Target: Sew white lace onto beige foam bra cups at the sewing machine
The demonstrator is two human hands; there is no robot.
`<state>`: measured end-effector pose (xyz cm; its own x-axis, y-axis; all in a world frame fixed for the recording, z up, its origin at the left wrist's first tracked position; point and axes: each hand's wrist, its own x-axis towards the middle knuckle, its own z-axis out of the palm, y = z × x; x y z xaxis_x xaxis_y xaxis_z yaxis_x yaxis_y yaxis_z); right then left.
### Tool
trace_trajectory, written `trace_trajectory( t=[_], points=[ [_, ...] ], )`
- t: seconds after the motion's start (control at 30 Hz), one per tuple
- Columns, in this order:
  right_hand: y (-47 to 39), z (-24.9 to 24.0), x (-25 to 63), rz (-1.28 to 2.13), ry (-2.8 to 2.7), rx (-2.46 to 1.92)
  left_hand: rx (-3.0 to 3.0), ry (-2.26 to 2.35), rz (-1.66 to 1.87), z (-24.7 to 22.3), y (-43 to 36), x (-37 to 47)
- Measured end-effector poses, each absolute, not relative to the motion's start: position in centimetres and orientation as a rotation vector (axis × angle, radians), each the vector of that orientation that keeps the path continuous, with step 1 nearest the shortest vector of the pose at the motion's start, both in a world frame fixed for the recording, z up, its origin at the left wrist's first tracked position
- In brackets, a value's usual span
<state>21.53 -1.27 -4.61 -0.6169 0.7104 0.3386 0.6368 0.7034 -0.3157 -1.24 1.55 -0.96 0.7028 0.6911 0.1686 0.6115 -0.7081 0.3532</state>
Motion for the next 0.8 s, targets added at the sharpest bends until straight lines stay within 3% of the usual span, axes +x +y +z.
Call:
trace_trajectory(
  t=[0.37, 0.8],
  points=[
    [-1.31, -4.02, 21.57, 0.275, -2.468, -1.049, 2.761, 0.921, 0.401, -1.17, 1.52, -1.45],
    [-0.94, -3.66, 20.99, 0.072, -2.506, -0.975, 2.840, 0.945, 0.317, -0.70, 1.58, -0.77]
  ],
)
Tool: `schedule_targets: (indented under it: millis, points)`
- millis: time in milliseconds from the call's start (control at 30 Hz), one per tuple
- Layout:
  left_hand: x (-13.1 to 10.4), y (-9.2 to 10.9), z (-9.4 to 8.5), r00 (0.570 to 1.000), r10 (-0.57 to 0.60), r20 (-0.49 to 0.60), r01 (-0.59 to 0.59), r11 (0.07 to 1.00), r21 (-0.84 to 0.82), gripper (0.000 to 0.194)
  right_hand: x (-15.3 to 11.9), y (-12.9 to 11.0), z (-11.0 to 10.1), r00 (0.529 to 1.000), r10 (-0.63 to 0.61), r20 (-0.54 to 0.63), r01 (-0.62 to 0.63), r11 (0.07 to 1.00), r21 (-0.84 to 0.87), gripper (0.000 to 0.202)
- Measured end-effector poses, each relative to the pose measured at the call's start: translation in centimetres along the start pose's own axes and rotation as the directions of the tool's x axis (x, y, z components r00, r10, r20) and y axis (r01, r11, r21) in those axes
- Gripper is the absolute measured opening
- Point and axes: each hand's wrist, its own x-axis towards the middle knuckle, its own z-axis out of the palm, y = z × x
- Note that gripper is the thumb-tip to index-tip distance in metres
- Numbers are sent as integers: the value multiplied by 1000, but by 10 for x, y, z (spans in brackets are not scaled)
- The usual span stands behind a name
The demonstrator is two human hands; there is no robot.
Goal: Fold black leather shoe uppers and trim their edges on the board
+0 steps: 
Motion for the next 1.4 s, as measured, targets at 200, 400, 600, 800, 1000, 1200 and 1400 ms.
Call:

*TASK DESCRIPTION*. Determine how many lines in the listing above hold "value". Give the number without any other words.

*TASK SOLUTION*. 2